Aim of the task
An exact copy of the listing below is the answer, with the pictures removed.

Given material
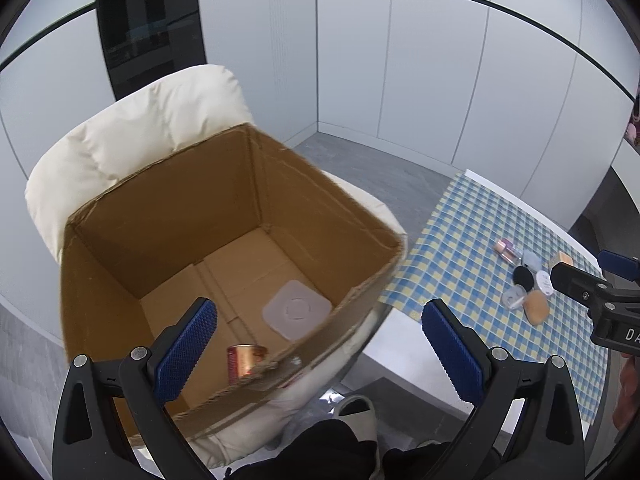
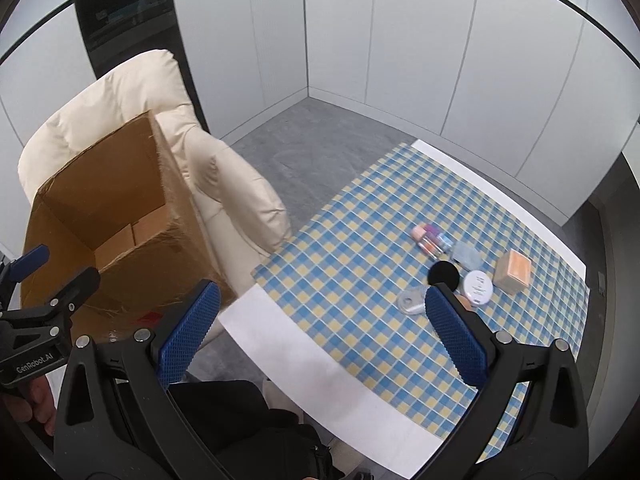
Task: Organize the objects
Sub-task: 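Move both tools over the checkered table toward the cosmetics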
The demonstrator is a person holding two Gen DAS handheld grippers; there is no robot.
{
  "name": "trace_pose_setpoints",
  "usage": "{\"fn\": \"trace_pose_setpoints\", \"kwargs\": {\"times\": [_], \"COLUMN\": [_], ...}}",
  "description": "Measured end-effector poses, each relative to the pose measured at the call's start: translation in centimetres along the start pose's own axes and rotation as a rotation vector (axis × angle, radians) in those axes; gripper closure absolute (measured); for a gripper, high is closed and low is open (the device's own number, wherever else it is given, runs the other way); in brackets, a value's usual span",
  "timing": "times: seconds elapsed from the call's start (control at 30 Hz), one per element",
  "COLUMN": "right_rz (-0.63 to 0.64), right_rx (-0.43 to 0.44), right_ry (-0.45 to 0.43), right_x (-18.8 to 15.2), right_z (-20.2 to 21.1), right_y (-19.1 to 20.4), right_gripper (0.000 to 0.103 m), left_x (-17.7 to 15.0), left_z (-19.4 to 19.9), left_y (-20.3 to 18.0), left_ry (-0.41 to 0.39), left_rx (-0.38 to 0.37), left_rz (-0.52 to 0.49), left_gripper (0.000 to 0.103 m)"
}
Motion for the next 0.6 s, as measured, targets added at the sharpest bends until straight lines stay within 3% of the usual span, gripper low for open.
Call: {"fn": "trace_pose_setpoints", "kwargs": {"times": [0.6], "right_rz": [-0.099], "right_rx": [-0.034], "right_ry": [0.006], "right_x": [-1.0], "right_z": [1.0], "right_y": [-5.7], "right_gripper": [0.0], "left_x": [1.2], "left_z": [-0.8], "left_y": [-5.7], "left_ry": [0.004], "left_rx": [-0.066], "left_rz": [-0.079], "left_gripper": [0.001]}}
Point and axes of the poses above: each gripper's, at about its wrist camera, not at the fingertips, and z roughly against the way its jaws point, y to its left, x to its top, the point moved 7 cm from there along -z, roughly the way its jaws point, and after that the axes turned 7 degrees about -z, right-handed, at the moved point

Your response
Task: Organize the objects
Sub-task: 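Move both tools over the checkered table toward the cosmetics
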The demonstrator is a person holding two Gen DAS handheld grippers; there is no robot.
{
  "name": "trace_pose_setpoints",
  "usage": "{\"fn\": \"trace_pose_setpoints\", \"kwargs\": {\"times\": [_], \"COLUMN\": [_], ...}}",
  "description": "Measured end-effector poses, each relative to the pose measured at the call's start: translation in centimetres along the start pose's own axes and rotation as a rotation vector (axis × angle, radians) in those axes; gripper closure absolute (measured); for a gripper, high is closed and low is open (the device's own number, wherever else it is given, runs the other way); in brackets, a value's usual span",
  "timing": "times: seconds elapsed from the call's start (control at 30 Hz), one per element",
  "COLUMN": "right_rz (-0.63 to 0.64), right_rx (-0.43 to 0.44), right_ry (-0.45 to 0.43), right_x (-18.8 to 15.2), right_z (-20.2 to 21.1), right_y (-19.1 to 20.4), right_gripper (0.000 to 0.103 m), left_x (-17.7 to 15.0), left_z (-19.4 to 19.9), left_y (-20.3 to 18.0), left_ry (-0.41 to 0.39), left_rx (-0.38 to 0.37), left_rz (-0.52 to 0.49), left_gripper (0.000 to 0.103 m)"
}
Motion for the next 0.6 s, as measured, targets added at the sharpest bends until straight lines stay within 3% of the usual span, gripper low for open.
Call: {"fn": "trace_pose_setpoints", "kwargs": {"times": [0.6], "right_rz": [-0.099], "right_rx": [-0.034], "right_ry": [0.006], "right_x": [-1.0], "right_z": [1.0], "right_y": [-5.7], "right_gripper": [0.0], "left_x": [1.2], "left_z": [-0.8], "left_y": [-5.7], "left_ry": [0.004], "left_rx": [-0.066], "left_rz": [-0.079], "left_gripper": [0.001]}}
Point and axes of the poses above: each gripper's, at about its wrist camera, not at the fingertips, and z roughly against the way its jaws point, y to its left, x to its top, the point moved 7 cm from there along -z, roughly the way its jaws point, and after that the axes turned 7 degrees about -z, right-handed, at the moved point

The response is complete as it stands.